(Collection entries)
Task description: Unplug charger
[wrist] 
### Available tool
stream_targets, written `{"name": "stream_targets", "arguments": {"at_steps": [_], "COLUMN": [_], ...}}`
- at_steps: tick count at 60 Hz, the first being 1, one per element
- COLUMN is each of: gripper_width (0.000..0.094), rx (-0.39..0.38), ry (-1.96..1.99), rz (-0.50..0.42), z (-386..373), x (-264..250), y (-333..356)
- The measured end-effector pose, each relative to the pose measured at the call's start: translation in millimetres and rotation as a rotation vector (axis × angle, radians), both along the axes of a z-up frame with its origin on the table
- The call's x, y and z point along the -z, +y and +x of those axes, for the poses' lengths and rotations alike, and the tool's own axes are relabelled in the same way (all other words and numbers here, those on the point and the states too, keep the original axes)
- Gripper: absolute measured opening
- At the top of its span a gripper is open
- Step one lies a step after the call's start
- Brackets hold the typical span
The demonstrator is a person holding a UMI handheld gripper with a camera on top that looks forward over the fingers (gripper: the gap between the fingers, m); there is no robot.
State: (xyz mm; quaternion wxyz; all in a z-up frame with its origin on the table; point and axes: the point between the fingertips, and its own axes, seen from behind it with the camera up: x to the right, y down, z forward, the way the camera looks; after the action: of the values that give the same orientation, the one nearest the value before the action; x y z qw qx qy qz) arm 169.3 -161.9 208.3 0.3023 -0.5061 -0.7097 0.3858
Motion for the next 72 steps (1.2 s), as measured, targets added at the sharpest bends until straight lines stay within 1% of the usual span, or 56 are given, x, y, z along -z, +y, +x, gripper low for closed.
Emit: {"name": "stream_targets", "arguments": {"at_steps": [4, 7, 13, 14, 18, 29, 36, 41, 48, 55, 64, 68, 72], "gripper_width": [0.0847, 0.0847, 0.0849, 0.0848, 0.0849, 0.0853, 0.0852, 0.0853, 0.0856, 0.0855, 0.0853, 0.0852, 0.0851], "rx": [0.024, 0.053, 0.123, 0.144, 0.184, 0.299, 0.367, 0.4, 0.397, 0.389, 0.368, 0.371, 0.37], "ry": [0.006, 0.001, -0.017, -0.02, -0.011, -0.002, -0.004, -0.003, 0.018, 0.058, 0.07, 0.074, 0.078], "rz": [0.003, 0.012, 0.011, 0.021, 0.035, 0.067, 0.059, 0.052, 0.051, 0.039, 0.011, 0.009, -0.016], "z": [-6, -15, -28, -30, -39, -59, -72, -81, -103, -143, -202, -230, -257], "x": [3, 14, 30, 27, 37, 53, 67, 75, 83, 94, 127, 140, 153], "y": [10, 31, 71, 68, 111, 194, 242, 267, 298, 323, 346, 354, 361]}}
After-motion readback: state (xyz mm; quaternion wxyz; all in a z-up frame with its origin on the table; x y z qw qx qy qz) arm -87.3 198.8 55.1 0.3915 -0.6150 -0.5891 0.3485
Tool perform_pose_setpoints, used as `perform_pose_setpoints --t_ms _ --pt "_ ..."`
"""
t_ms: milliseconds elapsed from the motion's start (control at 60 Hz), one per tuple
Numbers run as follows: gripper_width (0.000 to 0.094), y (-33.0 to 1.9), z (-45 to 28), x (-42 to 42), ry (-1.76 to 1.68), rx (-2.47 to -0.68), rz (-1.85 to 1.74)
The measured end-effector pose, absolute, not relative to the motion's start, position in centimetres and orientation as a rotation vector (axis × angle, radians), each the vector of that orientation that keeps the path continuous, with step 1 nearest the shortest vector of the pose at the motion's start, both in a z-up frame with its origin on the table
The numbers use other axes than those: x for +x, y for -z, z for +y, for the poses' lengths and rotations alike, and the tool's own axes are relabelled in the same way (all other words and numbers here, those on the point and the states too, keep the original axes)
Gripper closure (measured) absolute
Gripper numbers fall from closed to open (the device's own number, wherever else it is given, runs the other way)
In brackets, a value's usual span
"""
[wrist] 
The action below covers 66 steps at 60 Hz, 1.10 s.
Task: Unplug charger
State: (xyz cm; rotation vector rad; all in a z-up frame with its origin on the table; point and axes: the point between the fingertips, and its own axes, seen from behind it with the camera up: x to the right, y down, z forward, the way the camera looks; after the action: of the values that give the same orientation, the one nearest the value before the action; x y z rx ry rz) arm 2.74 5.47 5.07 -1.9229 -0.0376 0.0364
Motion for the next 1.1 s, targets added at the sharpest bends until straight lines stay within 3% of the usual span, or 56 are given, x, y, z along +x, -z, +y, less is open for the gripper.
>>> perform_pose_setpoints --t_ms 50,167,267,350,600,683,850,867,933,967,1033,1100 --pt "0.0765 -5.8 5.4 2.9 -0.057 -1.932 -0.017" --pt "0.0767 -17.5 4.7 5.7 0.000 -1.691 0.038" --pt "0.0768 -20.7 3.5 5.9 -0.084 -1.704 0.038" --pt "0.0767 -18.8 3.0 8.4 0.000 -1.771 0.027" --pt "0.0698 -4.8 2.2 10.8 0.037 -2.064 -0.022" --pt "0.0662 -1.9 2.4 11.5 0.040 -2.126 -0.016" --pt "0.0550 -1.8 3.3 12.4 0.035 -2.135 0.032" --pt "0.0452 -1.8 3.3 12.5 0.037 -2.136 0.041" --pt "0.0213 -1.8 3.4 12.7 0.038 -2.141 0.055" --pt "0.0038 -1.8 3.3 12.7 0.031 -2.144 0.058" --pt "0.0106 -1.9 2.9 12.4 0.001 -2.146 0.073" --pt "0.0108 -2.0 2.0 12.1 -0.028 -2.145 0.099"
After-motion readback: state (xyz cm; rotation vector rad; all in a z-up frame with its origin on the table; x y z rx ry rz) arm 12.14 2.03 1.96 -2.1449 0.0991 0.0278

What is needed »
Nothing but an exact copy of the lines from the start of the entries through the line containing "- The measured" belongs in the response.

Answer section »
Task description: Unplug charger
[wrist] 
### Available tool
stream_targets, written `{"name": "stream_targets", "arguments": {"at_steps": [_], "COLUMN": [_], ...}}`
- at_steps: tick count at 60 Hz, the first being 1, one per element
- COLUMN is each of: gripper_width (0.000..0.094), rx (-0.39..0.38), ry (-1.96..1.99), rz (-0.50..0.42), z (-386..373), x (-264..250), y (-333..356)
- The measured end-effector pose, each relative to the pose measured at the call's start: translation in millimetres and rotation as a rotation vector (axis × angle, radians), both along the axes of a z-up frame with its origin on the table

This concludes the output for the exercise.